The viaduct’s 10 pairs of arches are constructed segmentally, the deck has an efficient, thin profile. Foundations at each pier are nearly identical, improving efficiency. The project was cast-in-place with locally sourced concrete. It will serve L.A. for the next 100 years with minimal maintenance. Awards: 2023 ACEC Golden State Honor; 2022 ACI SoCal Concrete Pankow; 2022 Envision Platinum sustainability; 2022 LABC Grand Prize; 2022 AN Best of Design; 2022 ACEC Engineering Excellence Honor; 2022 American Public Works Association BEST Award for Transportation Project; 2022 Civil+Structural Engineer Media Most Popular Infrastructure Project; 2022 Roads & Bridges Magazine Top 10; 2022 Women Transportation Seminar Innovative Transportation Solutions; 2013 LABC Design Concept
Equal parts architecture and engineering, the new viaduct is a tied arch bridge, defined by 10 pairs of arches that rise and fall along the edges of the structure as it extends 3,500 feet east to west. Paying homage to the design of the earlier bridge, the new viaduct places the tallest pairs of its sculptural arches over the LA River, where the original arches stood, and positions another taller pair as a gateway on the east. The segmentally constructed arches cant outward, appearing to embrace the deck and open to the sky. The repetitive forms create sequential views of the city for travelers moving along the bridge, like frames in a film. In addition to providing lanes for motorists, the design incorporates dedicated bicycle lanes and 8‐foot sidewalks for pedestrians. The paperclip and helical ramps and 5 sets of stairs serve as a connection from the deck to the neighborhood and PARC below. Linear LED lights are built above and below the deck into the traffic barriers, providing low-to-the-ground street and pedestrian lighting, adding to the drama of crossing the bridge and giving the viaduct its name, Ribbon of Light. Accent lighting from below the deck illuminates the undersides of the arches. The bridge, visible from many parts of the city, will have the ability to be illuminated as a civic beacon.
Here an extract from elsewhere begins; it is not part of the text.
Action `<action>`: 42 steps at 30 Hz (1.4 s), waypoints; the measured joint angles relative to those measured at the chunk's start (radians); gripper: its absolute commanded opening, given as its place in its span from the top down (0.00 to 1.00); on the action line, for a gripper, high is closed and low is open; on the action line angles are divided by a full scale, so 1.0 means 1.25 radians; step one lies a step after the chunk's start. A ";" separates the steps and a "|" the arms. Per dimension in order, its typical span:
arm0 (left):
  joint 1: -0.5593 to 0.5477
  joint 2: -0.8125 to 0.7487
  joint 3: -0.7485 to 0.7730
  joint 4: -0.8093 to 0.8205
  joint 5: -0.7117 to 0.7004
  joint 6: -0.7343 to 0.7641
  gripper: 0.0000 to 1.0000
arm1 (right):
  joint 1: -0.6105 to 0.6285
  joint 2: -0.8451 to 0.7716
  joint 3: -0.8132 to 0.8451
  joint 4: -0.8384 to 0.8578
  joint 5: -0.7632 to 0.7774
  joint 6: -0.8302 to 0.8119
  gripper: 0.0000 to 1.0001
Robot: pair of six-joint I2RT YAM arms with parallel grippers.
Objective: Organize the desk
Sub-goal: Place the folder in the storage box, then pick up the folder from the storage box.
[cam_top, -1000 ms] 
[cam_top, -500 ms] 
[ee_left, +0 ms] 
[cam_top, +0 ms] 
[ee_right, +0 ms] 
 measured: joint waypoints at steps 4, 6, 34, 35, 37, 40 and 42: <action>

“As an Angeleno, these are the moments we live for. We lost a dear old friend but now we have a shining new star that represents what our community is all about. These beautiful arches are a nod to our past and a bridge to the future. To the city of LA, this is a love letter to you.” Mayor Eric Garcetti
Founded in 1995, Michael Maltzan Architecture is a Los Angeles architecture and urban design practice of approximately 25 people, led by Michael Maltzan. Our studio is focused on cross-discipline partnerships to integrate social and environmental sustainability, construction innovation, and architectural form. The practice has been recognized with five Progressive Architecture awards, 47 citations from the AIA, and the Rudy Bruner Foundation’s Gold Medal for Urban Excellence. Our work has been featured in publications and museum exhibitions worldwide, including monographic exhibitions at the Southern California Institute of Architecture, the Harvard GSD, the Rhode Island School of Design, and the Carnegie Museum’s Heinz Architectural Center. Our work was selected for the 2006, 2018, and 2020 La Biennale di Venezia and is included in the permanent collections of Carnegie Museum of Art, MoMA, and Los Angeles County Museum of Art.